RECORDED DATA:
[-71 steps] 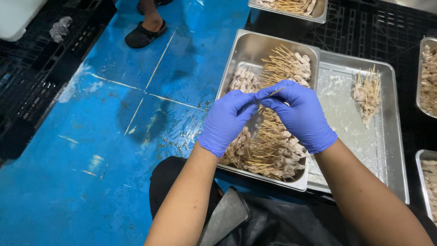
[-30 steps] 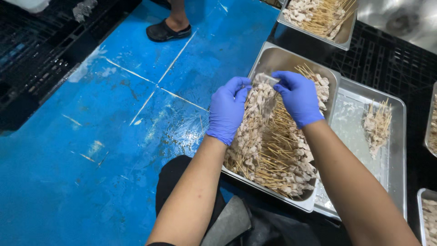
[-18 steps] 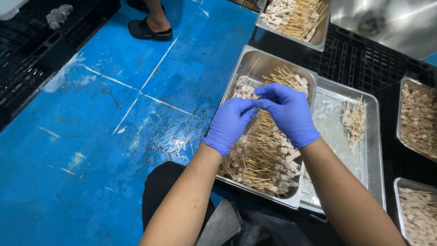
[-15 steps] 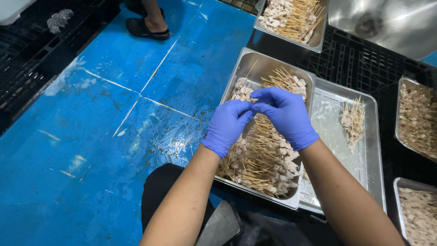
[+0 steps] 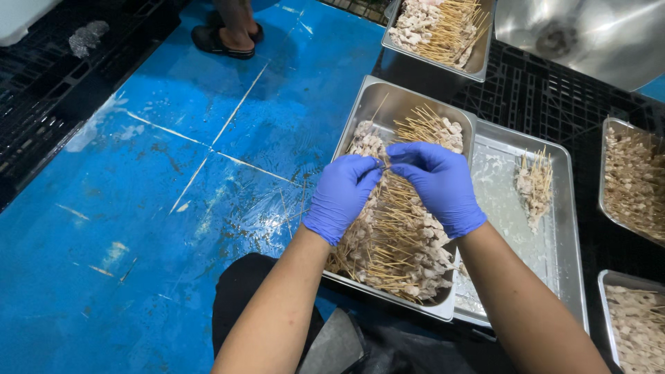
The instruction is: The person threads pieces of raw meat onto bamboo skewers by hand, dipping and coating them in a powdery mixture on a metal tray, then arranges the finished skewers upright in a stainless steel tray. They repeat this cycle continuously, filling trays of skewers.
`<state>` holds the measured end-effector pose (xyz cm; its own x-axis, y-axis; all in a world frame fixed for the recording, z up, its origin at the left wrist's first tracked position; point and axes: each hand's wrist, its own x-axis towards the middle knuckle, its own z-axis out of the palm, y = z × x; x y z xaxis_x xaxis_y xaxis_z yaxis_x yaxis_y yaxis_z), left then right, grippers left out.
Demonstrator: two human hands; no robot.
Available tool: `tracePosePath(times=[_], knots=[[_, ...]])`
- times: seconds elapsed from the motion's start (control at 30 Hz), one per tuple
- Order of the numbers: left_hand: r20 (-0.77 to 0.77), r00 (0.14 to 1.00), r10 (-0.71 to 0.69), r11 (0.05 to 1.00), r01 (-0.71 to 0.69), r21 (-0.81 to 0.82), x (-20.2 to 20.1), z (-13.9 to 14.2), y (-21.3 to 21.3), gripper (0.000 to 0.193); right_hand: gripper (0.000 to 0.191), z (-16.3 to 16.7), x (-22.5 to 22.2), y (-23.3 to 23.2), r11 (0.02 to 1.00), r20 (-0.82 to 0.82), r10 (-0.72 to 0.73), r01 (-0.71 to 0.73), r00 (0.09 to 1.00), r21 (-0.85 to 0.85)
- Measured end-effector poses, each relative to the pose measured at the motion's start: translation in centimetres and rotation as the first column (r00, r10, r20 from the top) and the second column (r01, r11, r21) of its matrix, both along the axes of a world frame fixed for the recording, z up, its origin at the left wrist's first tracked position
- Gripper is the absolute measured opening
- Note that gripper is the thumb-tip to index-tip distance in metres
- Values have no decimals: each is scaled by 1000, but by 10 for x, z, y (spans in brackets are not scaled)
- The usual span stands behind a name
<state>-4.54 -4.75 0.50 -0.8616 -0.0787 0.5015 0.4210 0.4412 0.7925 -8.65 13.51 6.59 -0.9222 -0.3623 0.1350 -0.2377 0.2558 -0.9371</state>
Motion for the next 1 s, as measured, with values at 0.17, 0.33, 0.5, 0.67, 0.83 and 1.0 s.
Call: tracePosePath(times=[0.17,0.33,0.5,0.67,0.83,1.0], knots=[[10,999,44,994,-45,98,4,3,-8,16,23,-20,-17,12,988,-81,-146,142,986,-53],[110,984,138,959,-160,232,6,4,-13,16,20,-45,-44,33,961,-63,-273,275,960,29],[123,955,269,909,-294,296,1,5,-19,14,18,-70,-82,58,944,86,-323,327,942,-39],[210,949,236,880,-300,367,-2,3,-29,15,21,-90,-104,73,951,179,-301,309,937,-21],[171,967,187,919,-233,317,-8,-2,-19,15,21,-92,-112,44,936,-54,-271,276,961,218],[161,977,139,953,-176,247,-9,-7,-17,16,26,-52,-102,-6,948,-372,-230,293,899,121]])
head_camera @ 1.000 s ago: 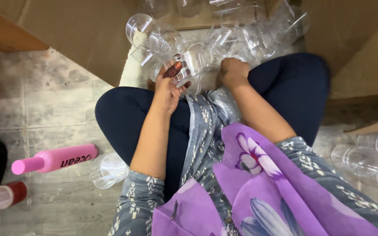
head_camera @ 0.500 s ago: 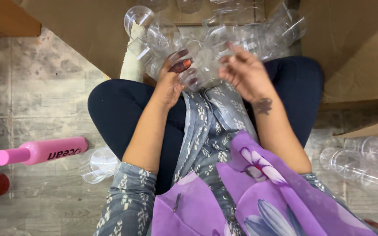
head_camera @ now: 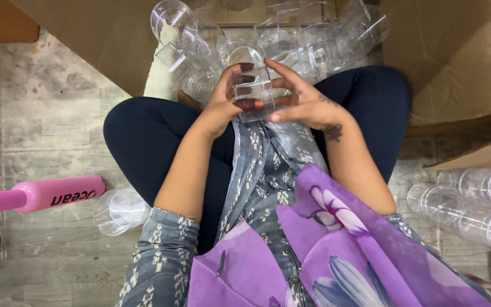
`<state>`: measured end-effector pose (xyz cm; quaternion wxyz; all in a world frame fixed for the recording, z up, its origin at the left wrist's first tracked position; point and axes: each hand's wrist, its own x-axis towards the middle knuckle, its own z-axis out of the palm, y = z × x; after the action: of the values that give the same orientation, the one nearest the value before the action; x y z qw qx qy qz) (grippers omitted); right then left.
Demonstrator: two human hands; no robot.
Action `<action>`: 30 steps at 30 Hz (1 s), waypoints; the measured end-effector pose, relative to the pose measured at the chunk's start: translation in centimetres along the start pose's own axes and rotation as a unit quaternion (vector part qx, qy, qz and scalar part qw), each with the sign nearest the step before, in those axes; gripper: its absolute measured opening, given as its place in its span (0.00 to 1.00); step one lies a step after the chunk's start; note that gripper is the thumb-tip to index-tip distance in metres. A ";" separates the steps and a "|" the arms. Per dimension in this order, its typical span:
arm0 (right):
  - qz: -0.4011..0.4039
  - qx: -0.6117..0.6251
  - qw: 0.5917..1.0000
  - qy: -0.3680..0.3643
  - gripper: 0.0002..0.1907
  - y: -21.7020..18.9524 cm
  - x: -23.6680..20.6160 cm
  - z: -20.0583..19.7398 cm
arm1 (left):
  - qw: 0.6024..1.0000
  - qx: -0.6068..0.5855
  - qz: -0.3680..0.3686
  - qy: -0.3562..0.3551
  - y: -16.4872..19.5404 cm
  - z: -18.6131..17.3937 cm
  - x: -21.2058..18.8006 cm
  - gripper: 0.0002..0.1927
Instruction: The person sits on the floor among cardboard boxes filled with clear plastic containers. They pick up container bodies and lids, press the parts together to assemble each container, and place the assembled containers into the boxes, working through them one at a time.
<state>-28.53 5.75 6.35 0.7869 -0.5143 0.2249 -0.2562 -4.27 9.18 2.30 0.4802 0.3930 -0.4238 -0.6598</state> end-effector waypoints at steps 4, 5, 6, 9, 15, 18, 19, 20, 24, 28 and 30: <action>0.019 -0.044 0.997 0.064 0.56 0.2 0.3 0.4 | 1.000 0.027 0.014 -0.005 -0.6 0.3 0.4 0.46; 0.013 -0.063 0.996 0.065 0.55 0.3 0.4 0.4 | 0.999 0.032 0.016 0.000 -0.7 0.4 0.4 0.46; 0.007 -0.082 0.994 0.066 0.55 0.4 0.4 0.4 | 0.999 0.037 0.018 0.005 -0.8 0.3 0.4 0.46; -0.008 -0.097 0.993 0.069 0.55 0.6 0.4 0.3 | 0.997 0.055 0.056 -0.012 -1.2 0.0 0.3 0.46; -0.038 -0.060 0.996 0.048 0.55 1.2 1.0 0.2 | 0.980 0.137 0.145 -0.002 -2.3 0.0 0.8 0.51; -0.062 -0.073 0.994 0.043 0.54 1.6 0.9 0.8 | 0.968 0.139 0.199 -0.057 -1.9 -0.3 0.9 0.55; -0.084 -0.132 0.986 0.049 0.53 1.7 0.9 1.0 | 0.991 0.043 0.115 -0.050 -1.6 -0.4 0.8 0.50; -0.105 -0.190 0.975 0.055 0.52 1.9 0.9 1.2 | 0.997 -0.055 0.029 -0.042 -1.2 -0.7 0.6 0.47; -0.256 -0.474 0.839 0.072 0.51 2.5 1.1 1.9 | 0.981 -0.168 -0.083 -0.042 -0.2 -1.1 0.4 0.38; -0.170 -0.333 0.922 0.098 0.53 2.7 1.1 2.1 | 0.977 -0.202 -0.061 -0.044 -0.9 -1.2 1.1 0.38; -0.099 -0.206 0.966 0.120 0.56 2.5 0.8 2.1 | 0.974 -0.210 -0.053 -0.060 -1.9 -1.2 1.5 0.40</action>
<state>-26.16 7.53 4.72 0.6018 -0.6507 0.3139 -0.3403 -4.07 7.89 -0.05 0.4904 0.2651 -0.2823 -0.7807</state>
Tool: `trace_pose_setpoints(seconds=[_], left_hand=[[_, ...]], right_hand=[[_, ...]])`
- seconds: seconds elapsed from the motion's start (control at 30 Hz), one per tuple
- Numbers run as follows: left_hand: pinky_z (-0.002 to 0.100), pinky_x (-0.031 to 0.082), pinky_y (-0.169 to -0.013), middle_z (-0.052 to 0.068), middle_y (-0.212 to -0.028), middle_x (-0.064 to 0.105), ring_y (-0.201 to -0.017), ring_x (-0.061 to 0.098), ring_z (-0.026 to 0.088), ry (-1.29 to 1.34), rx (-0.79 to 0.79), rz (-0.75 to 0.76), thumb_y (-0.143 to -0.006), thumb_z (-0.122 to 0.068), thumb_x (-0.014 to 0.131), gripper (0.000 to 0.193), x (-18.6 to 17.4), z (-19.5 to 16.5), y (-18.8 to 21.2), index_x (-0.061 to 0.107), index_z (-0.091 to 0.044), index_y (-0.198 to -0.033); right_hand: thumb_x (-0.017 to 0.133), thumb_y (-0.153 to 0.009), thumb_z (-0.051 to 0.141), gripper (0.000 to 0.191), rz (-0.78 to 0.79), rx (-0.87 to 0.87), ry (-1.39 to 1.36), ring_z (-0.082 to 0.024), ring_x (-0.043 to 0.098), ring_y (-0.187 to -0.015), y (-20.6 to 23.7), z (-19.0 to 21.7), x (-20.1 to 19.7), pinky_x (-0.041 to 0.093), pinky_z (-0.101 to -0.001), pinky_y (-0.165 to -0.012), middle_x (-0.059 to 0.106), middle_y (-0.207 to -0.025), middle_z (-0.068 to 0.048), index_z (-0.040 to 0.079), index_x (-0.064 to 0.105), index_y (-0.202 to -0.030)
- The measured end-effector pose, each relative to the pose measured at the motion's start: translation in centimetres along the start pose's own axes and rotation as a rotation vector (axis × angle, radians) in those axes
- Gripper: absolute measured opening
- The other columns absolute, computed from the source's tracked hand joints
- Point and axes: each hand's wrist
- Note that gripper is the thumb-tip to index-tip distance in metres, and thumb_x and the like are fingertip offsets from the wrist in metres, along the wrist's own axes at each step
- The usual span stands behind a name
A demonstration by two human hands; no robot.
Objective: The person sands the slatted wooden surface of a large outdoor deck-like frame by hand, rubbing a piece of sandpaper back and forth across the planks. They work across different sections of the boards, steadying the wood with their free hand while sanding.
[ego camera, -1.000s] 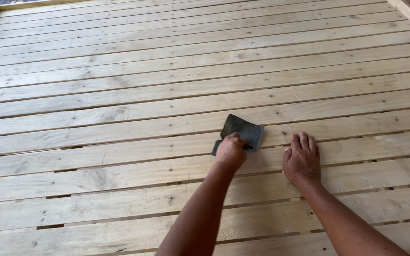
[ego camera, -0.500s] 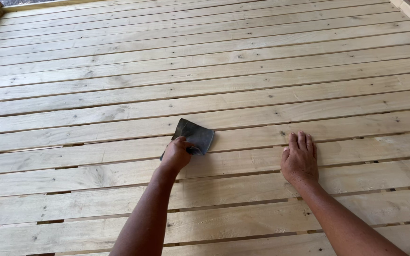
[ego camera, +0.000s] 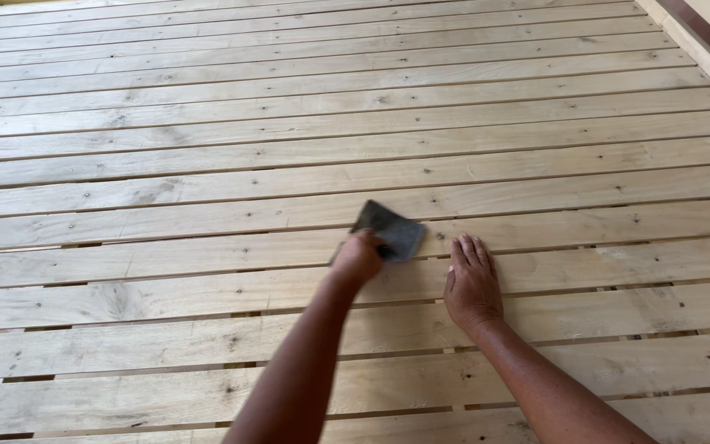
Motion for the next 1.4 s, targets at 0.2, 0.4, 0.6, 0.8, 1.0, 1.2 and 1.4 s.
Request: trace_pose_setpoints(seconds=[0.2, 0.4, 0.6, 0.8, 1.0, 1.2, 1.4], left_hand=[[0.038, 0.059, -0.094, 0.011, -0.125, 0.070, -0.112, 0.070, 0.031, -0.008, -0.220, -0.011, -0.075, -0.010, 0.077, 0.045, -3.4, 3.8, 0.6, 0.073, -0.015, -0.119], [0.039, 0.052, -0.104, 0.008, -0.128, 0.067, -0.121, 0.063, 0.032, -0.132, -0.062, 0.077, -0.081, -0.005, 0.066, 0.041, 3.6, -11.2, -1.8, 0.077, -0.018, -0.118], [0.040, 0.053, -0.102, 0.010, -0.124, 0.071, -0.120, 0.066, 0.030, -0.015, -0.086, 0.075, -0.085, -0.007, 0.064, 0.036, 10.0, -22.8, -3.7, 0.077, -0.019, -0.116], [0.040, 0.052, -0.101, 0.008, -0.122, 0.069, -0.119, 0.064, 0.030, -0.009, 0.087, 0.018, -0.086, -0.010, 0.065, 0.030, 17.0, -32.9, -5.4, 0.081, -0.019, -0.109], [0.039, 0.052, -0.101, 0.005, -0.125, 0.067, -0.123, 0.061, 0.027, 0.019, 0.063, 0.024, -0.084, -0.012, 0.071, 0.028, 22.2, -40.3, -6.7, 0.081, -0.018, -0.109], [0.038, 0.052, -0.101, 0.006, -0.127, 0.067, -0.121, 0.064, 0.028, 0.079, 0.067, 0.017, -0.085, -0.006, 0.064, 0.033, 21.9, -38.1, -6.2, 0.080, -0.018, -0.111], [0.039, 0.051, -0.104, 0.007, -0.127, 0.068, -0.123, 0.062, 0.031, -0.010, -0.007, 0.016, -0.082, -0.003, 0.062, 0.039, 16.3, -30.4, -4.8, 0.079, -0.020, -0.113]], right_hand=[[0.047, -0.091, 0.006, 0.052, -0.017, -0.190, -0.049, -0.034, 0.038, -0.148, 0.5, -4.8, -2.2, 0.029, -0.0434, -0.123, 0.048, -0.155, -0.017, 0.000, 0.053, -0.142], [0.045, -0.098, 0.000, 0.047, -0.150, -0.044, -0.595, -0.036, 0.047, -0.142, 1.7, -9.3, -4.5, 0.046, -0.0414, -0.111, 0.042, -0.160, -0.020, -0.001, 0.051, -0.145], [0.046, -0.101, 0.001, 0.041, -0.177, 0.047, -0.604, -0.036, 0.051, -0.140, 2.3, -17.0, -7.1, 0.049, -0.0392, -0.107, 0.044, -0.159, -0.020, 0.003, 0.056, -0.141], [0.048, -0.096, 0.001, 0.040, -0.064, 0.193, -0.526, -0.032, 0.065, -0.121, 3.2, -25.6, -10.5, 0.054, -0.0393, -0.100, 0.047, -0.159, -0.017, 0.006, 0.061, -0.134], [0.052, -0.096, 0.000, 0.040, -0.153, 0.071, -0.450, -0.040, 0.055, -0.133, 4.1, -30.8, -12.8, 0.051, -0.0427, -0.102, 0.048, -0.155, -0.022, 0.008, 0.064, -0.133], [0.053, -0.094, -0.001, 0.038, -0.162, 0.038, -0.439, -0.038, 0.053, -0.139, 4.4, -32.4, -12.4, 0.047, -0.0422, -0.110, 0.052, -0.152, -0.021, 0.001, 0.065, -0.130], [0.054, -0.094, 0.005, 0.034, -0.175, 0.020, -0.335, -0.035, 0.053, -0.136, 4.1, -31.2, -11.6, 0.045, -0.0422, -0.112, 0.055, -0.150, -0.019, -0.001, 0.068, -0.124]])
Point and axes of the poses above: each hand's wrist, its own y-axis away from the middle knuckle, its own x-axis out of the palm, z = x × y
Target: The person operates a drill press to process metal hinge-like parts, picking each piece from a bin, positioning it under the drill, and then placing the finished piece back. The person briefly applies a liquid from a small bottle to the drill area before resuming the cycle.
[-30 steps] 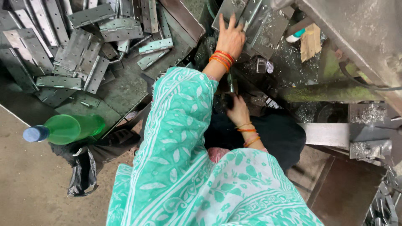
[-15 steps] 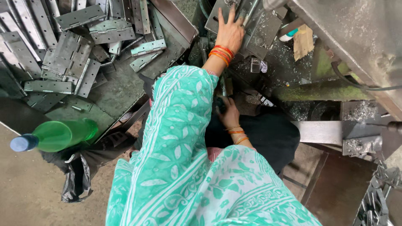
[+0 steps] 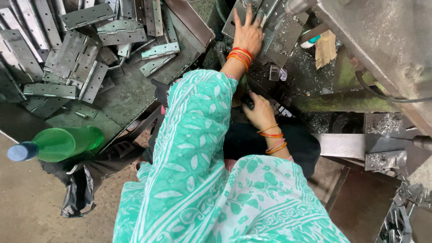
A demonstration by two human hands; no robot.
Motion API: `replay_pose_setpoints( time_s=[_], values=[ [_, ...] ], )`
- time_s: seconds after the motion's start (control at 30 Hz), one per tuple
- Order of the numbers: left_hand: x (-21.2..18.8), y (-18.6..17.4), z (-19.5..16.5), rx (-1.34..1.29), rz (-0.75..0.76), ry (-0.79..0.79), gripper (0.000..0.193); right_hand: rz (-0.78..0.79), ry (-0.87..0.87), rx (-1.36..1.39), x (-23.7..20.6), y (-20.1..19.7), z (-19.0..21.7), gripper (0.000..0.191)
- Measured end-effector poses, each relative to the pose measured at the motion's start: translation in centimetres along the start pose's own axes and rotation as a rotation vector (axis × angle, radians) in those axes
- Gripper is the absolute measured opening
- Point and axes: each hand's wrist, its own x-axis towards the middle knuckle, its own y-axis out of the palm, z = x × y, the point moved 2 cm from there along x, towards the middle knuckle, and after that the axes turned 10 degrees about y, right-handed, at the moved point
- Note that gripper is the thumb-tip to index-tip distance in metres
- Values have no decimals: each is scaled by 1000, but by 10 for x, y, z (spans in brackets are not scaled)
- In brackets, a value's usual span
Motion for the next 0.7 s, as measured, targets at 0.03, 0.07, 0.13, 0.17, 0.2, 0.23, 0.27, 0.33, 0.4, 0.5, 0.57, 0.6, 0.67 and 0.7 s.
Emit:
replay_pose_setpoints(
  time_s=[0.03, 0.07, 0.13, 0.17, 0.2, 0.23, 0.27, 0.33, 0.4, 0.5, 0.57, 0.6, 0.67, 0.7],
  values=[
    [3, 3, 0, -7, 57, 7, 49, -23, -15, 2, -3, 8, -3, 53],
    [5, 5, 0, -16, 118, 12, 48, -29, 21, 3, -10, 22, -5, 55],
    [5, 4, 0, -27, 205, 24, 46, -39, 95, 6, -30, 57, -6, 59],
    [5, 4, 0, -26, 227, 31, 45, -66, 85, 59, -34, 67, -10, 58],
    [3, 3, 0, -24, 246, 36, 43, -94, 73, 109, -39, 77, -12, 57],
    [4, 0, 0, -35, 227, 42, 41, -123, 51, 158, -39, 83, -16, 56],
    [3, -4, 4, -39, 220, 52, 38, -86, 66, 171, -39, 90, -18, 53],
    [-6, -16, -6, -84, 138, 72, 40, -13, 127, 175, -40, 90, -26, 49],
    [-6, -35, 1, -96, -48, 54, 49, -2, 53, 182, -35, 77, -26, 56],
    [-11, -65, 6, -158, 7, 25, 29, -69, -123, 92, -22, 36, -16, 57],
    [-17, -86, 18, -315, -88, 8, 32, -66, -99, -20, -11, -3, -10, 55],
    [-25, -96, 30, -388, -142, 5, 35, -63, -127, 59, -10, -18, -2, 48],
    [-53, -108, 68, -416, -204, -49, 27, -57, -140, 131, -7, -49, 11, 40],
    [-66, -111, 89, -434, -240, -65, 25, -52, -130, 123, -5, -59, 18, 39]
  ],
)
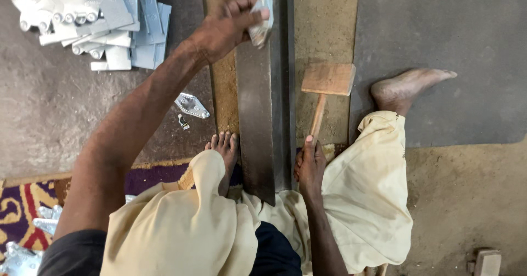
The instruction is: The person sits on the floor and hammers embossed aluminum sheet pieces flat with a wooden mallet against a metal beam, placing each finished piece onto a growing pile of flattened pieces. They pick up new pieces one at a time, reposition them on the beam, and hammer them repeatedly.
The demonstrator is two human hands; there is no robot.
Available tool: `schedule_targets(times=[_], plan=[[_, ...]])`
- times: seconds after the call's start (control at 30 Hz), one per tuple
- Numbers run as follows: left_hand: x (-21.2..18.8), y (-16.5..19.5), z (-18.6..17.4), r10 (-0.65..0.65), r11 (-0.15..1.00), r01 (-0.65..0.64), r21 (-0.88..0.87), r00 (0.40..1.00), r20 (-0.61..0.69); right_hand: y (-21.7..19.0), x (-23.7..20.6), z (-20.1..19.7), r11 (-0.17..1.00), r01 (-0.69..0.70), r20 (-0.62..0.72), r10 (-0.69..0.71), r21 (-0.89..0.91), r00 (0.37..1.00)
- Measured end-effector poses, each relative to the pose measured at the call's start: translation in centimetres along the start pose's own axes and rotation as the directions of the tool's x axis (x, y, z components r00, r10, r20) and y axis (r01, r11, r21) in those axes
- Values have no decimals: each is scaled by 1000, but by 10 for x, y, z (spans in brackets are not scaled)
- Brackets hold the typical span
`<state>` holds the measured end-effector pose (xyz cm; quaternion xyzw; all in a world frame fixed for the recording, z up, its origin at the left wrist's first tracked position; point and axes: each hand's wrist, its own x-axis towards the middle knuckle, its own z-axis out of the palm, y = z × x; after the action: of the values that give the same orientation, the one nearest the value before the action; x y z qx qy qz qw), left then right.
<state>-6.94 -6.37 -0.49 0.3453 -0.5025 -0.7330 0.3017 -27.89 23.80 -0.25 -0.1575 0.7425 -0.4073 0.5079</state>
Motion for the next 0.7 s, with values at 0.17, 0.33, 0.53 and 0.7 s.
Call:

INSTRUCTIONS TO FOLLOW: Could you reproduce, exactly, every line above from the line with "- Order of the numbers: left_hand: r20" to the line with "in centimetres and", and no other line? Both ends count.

EXERCISE SOLUTION:
- Order of the numbers: left_hand: r20 (-0.77 to 0.77), r00 (0.14 to 1.00), r10 (-0.71 to 0.69), r11 (0.05 to 1.00), r01 (-0.71 to 0.69), r21 (-0.81 to 0.82), x (-20.2 to 20.1), z (-13.9 to 14.2), y (-21.3 to 21.3), gripper (0.000 to 0.193); right_hand: gripper (0.000 to 0.191), z (-16.3 to 16.7), x (-22.5 to 22.2), y (-23.3 to 23.2), r11 (0.02 to 1.00), r20 (-0.82 to 0.82), r10 (-0.72 to 0.73), r01 (-0.71 to 0.73), r00 (0.09 to 1.00), r21 (-0.85 to 0.85)
- Measured end-effector poses, each relative to the pose measured at the motion's start: translation in centimetres and rotation as the first column (r00, r10, r20 from the top) and the second column (r01, r11, r21) of its matrix, both along the axes of a world frame fixed for the recording, z up, its origin at the left wrist's first tracked position

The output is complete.